#### Work instructions
Look through the listing below and write out exactly the lines from the line with "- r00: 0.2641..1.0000" to the line with "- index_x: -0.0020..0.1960", both included, and no others.

#### Provided material
↓
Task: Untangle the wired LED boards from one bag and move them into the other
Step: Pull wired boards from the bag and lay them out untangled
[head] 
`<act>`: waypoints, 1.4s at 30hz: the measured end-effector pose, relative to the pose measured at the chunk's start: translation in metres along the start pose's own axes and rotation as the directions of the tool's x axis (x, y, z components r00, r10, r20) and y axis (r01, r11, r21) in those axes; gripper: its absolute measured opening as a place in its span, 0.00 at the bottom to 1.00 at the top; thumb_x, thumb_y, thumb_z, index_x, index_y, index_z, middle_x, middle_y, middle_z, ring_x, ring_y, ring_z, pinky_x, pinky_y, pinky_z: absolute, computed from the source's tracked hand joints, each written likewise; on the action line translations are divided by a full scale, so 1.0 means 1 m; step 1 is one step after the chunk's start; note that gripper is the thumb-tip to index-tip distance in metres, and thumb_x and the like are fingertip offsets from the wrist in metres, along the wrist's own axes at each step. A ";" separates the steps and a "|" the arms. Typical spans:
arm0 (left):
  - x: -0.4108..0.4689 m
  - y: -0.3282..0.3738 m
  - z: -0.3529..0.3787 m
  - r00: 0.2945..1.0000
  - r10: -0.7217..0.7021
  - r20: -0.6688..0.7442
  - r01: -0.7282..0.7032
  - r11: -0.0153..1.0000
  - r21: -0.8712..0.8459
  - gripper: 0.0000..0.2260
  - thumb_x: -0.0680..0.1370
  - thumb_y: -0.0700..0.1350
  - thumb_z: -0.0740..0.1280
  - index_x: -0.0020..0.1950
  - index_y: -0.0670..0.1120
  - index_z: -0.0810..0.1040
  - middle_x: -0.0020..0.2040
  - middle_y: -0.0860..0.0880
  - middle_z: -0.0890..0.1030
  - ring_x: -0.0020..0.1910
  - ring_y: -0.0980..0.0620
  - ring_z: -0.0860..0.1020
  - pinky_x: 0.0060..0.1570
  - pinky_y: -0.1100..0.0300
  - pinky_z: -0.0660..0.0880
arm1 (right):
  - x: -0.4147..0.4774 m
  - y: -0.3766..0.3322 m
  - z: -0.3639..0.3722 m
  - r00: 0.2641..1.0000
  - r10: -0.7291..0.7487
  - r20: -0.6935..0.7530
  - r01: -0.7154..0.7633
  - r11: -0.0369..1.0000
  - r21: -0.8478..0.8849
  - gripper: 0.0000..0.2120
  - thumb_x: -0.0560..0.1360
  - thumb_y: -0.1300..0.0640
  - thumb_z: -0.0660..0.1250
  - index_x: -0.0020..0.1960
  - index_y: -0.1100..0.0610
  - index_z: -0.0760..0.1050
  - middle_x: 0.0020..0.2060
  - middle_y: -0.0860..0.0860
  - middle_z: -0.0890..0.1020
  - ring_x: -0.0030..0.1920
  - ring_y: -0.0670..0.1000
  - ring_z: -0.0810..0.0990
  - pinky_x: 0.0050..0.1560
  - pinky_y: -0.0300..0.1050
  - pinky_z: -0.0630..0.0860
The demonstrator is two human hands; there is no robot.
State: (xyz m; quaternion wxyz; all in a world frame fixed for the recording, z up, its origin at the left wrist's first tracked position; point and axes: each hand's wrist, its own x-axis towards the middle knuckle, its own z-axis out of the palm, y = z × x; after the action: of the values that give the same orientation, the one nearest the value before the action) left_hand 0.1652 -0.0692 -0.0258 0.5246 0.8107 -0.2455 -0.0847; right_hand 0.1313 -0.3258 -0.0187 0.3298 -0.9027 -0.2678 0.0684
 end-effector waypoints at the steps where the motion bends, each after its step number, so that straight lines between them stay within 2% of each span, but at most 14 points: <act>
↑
#### Exercise answer
  - r00: 0.2641..1.0000
  - r10: -0.7291..0.7487
  - r20: -0.6935..0.7530
  - r01: -0.7154..0.7633
  - r11: -0.0369..1.0000
  - r21: -0.8478..0.8849
  - gripper: 0.0000..0.2120
  - thumb_x: -0.0560..0.1360
  - thumb_y: -0.1300..0.0640
  - thumb_z: -0.0660..0.1250
  - index_x: -0.0020..0.1960

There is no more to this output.